**RECORDED INFORMATION:**
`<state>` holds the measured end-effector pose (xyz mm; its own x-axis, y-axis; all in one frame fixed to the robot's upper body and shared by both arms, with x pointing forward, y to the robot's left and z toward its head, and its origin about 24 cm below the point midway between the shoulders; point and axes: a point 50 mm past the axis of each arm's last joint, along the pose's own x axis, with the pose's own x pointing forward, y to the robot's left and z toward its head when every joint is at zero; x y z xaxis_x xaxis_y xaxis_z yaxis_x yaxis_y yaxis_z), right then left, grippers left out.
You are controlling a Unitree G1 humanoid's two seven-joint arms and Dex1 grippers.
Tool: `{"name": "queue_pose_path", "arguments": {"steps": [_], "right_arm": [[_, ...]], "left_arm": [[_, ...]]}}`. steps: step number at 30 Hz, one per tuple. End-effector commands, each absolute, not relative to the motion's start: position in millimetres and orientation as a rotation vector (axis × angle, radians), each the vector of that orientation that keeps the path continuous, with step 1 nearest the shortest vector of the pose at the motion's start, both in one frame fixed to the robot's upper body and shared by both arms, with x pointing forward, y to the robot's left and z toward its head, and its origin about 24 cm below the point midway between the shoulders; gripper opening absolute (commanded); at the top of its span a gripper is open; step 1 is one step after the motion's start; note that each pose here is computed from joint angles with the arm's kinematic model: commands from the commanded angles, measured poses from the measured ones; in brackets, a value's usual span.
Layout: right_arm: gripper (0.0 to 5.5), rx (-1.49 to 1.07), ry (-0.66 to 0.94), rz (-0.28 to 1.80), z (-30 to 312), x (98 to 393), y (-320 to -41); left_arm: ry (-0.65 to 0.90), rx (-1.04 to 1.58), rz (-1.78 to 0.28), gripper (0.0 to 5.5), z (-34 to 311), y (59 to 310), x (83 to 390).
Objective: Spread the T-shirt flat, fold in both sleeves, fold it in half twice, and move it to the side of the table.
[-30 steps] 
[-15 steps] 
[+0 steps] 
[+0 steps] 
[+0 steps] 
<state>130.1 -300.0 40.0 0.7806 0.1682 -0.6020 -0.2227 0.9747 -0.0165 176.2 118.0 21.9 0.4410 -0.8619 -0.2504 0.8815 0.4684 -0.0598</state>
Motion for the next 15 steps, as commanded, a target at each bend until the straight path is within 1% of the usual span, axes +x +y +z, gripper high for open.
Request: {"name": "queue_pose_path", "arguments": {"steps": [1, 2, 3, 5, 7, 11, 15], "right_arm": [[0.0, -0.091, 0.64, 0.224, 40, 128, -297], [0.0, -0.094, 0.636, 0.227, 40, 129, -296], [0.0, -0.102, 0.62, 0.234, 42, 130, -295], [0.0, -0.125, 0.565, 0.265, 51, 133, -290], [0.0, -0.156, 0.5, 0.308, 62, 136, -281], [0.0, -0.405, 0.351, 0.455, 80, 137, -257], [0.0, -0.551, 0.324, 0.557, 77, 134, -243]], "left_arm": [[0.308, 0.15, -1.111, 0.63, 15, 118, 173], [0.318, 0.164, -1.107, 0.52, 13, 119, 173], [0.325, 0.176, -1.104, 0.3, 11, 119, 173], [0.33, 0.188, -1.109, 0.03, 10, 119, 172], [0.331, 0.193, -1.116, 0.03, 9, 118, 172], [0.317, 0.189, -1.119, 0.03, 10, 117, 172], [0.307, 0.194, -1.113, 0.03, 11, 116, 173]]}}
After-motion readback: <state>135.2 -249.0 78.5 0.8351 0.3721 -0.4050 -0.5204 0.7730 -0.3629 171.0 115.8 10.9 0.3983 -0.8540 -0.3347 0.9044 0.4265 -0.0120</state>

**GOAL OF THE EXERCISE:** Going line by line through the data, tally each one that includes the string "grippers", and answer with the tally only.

**SOLUTION TO THE PROBLEM:** 2